Stored entries ::
=== Begin Enclosure ===

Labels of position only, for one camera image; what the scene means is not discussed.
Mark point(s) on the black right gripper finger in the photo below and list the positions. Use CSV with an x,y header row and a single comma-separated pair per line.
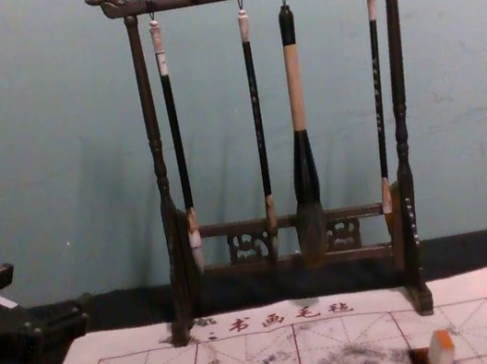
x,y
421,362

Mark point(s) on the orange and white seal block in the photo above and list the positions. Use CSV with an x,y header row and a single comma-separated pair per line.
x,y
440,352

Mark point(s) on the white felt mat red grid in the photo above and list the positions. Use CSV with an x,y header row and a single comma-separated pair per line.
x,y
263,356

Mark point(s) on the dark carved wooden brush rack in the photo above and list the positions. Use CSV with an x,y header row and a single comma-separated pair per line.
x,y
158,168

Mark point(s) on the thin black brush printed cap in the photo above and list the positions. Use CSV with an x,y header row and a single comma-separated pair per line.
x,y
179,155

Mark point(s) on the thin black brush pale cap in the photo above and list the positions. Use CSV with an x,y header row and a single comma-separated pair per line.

=== End Enclosure ===
=== Begin Enclosure ===

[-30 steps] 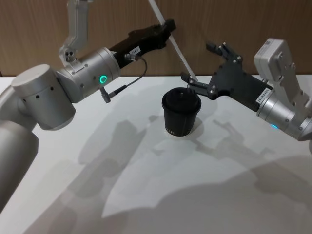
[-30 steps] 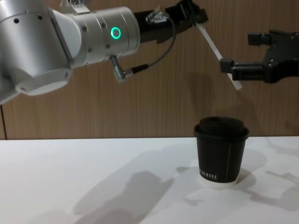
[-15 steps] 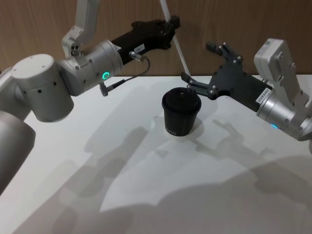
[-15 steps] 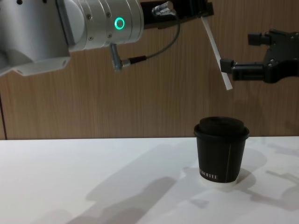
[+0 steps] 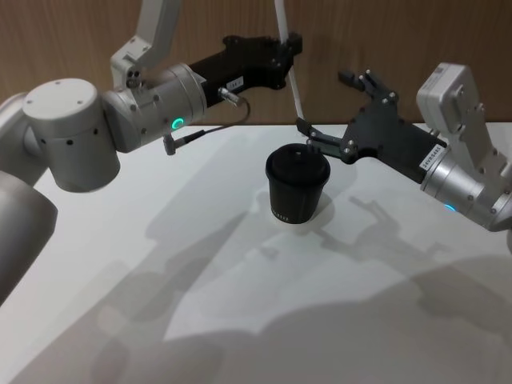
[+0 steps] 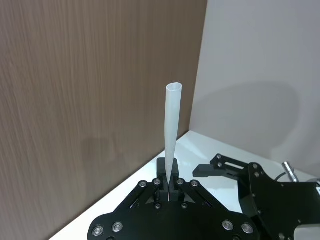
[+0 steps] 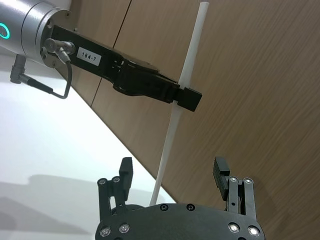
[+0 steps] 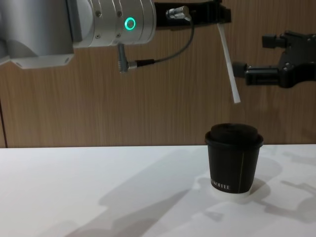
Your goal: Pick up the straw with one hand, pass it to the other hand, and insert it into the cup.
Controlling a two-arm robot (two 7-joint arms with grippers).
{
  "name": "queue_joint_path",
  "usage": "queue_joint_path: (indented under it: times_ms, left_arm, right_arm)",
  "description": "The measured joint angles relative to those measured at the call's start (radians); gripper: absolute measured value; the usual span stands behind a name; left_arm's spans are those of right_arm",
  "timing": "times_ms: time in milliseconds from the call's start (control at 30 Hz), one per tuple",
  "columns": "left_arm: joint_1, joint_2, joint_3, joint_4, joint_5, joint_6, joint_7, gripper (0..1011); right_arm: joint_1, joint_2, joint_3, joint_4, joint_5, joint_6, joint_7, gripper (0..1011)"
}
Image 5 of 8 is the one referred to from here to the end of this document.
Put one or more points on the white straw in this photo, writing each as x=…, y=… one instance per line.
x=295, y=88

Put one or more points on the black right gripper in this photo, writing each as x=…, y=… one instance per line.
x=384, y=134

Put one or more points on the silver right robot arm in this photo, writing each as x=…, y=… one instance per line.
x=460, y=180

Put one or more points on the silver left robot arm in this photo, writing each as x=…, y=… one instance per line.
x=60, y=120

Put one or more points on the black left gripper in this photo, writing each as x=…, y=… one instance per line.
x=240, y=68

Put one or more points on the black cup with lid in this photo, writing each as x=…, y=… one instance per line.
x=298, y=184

=== End Enclosure ===

What to produce ::
The required output is every line above that contains the string "from".

Worked solution ::
  "timing": "times_ms: time in milliseconds from the call's start (control at 30 Hz), one per tuple",
Image 5 of 8 is the one referred to from here to the end of this document.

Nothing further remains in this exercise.